-- Directions for this task --
Find the string "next" in the data, then copy every line where it is found.

-- The input --
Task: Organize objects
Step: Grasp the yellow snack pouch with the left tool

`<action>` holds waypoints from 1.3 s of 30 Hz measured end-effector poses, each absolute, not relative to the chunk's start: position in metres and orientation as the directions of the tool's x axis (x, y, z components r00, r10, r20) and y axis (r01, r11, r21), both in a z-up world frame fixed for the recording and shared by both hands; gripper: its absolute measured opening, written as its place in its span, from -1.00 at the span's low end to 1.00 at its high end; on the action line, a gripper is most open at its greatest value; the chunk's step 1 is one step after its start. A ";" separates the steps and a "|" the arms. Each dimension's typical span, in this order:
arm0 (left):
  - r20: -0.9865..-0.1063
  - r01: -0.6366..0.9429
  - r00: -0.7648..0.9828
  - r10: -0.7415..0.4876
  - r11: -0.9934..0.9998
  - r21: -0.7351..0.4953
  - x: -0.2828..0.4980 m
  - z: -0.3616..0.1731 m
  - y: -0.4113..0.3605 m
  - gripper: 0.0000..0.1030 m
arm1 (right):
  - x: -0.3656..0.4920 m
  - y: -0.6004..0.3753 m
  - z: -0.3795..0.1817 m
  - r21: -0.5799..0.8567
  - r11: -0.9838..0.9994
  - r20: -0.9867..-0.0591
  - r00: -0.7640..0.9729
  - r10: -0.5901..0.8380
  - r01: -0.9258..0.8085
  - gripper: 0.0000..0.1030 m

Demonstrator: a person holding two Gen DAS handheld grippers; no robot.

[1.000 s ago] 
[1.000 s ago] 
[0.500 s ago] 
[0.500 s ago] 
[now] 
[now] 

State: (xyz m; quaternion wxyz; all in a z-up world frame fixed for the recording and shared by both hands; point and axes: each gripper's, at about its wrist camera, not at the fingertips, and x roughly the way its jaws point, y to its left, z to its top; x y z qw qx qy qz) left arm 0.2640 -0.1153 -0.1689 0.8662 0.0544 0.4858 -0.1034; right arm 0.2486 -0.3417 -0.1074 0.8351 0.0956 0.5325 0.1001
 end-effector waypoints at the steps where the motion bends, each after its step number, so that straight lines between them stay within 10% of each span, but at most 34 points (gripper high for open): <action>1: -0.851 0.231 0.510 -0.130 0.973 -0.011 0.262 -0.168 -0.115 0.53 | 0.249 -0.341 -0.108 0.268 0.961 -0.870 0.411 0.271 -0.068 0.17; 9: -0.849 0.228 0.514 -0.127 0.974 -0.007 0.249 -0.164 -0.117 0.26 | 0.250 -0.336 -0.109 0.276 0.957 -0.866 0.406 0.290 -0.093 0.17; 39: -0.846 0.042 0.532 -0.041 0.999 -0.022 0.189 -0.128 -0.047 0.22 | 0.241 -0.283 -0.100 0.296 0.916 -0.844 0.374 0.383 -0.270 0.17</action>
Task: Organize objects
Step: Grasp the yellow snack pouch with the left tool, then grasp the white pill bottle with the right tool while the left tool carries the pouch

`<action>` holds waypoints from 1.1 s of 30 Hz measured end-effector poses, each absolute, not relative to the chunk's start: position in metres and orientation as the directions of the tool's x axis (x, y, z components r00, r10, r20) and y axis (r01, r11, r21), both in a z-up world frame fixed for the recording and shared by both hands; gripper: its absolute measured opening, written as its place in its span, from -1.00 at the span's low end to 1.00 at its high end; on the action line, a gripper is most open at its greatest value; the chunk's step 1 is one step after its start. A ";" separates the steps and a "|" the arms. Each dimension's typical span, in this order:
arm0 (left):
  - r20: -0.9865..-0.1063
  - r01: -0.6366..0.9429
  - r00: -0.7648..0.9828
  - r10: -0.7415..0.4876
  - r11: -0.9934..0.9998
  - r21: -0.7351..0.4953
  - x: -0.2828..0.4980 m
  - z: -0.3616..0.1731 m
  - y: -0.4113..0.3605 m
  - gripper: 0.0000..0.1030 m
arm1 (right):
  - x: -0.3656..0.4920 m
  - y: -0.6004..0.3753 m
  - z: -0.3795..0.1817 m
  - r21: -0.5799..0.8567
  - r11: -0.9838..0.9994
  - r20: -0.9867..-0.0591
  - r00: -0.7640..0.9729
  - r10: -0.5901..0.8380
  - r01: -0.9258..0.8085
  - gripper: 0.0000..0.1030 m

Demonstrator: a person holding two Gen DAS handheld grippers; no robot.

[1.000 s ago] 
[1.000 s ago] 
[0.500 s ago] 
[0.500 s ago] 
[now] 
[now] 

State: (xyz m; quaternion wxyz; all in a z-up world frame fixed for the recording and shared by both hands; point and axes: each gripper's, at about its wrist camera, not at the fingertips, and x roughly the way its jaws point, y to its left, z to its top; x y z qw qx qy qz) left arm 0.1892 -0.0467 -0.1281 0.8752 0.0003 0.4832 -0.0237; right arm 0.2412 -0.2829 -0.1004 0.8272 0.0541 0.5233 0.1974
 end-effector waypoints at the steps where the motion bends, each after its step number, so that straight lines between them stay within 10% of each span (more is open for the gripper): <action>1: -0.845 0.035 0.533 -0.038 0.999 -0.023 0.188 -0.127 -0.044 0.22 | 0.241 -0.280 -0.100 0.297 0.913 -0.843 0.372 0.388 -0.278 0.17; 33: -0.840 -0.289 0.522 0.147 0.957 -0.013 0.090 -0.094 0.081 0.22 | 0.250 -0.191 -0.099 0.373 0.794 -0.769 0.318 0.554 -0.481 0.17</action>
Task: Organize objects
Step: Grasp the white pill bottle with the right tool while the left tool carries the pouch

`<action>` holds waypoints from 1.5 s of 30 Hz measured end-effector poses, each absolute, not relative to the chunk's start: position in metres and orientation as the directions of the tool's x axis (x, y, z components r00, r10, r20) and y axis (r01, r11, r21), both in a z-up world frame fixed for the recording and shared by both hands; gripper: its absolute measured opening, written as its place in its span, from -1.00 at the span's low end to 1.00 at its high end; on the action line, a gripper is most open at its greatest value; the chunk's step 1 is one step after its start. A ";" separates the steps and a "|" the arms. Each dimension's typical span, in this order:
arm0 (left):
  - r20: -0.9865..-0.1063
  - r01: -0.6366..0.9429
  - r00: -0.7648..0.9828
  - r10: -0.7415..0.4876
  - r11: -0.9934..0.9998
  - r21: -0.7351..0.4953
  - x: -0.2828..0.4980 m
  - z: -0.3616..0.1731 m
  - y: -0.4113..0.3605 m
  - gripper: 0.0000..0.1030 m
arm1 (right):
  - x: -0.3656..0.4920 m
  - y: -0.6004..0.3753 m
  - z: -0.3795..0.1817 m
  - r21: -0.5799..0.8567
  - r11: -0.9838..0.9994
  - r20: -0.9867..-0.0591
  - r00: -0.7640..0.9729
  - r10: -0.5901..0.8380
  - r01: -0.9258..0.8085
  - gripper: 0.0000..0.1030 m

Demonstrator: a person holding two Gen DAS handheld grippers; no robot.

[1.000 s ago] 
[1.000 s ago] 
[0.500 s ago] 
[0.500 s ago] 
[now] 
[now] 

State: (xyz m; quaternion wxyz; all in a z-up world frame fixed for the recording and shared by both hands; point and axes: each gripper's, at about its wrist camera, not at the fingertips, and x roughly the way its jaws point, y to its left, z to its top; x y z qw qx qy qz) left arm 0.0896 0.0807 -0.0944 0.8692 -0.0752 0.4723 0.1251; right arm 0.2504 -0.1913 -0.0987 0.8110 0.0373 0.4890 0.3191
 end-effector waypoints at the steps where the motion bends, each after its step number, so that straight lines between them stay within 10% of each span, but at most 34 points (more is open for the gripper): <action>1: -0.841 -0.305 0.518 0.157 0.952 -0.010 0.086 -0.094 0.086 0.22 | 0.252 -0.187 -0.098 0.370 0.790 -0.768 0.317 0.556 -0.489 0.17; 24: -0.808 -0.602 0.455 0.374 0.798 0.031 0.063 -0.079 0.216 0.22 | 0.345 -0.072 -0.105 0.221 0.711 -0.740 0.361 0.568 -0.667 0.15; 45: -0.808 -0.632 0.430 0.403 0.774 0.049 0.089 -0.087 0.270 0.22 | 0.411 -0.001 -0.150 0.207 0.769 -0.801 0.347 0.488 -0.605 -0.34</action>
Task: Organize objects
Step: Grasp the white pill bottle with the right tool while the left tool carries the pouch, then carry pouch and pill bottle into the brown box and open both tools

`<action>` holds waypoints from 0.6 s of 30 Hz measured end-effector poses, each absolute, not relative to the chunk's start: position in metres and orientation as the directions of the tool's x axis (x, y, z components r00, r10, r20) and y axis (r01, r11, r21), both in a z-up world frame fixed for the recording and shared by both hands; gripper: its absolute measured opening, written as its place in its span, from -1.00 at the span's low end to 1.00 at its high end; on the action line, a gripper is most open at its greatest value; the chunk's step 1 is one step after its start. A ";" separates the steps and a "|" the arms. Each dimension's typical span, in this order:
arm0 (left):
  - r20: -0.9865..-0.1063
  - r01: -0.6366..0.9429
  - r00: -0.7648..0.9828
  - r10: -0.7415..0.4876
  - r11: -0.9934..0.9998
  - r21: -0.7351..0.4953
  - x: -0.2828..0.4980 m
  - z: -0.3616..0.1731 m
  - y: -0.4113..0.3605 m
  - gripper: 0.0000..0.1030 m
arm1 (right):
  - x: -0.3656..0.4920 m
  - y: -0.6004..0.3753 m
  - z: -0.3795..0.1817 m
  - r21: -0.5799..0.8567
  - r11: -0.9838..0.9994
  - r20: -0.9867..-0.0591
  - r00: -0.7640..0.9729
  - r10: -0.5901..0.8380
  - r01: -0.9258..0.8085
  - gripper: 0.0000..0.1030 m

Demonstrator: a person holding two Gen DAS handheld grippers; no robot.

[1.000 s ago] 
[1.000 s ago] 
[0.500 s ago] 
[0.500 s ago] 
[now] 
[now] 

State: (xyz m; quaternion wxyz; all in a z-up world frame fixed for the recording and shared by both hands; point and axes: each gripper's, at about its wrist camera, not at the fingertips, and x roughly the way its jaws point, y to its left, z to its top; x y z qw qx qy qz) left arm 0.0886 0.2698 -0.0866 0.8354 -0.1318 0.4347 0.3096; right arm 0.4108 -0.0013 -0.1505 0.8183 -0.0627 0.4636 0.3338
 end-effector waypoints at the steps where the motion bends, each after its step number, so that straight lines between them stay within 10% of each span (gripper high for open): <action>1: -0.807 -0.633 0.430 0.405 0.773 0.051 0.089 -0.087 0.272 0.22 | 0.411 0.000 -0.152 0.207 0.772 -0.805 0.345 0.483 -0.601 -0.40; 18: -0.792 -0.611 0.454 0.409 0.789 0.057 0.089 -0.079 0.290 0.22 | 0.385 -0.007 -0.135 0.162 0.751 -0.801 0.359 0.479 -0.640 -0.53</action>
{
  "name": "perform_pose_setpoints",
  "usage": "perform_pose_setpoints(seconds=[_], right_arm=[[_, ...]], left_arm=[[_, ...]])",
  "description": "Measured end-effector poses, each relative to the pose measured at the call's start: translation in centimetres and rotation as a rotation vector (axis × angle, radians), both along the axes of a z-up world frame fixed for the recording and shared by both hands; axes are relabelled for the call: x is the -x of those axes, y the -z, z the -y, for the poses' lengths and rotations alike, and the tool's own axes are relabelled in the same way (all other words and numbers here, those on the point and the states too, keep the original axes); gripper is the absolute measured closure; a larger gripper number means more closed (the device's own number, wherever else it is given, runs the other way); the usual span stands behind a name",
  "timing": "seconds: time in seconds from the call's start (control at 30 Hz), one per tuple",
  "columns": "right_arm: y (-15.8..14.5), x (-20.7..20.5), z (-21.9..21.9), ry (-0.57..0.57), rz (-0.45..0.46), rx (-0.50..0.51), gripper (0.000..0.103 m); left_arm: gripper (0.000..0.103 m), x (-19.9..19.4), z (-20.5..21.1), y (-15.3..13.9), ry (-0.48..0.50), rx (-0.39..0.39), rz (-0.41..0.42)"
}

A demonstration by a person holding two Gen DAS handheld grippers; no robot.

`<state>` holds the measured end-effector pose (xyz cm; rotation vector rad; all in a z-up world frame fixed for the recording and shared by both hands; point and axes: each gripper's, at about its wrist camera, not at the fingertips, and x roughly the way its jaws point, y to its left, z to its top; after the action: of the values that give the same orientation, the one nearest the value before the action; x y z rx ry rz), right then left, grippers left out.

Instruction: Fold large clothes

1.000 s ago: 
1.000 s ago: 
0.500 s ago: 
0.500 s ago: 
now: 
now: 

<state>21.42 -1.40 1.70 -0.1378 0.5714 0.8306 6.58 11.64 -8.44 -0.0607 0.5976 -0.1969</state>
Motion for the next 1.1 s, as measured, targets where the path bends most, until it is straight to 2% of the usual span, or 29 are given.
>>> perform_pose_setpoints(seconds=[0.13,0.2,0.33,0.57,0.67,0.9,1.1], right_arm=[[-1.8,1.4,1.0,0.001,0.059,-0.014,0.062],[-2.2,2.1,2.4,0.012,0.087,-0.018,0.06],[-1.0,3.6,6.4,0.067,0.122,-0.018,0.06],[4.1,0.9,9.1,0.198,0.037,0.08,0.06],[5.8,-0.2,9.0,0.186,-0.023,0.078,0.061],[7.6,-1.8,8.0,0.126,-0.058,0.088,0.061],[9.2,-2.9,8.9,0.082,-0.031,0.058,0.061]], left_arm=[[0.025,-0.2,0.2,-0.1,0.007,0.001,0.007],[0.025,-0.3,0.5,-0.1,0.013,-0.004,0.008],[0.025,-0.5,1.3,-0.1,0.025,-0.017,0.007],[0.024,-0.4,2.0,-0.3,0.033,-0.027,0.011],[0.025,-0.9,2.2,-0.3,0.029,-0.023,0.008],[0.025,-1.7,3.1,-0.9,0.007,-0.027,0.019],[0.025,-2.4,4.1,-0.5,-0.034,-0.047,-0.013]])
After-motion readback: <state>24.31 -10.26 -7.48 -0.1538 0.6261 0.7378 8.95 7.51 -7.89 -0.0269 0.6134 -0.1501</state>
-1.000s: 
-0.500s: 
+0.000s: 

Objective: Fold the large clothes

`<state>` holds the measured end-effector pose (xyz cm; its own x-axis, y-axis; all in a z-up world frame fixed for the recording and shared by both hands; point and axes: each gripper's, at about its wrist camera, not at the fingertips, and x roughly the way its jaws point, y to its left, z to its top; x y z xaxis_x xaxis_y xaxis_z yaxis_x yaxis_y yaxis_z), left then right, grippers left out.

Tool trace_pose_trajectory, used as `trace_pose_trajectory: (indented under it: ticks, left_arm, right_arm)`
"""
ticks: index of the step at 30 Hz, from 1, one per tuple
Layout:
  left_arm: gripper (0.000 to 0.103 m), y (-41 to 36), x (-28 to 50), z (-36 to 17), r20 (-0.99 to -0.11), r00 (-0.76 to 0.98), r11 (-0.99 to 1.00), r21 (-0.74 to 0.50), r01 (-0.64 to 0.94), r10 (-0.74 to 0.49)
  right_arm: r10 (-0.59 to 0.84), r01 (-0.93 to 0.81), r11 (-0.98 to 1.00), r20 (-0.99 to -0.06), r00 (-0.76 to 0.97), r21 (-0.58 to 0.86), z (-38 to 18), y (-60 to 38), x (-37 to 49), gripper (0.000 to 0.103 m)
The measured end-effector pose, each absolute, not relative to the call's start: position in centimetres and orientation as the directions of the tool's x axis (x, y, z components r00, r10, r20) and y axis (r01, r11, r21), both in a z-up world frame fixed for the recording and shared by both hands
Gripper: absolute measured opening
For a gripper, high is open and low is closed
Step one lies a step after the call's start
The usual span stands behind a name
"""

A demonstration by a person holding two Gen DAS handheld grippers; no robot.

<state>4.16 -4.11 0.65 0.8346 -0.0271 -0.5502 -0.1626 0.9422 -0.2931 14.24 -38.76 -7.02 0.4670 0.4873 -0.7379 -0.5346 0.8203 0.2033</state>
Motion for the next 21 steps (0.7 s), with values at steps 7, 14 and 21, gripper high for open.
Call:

-- Exercise result --
Motion for the next 1.1 s, as measured, targets where the path bends most, until it is straight to 2% of the usual span, or 29 are given.
Motion for the next 21 steps (0.7 s), with values at steps 7, 14 and 21, gripper high for open.

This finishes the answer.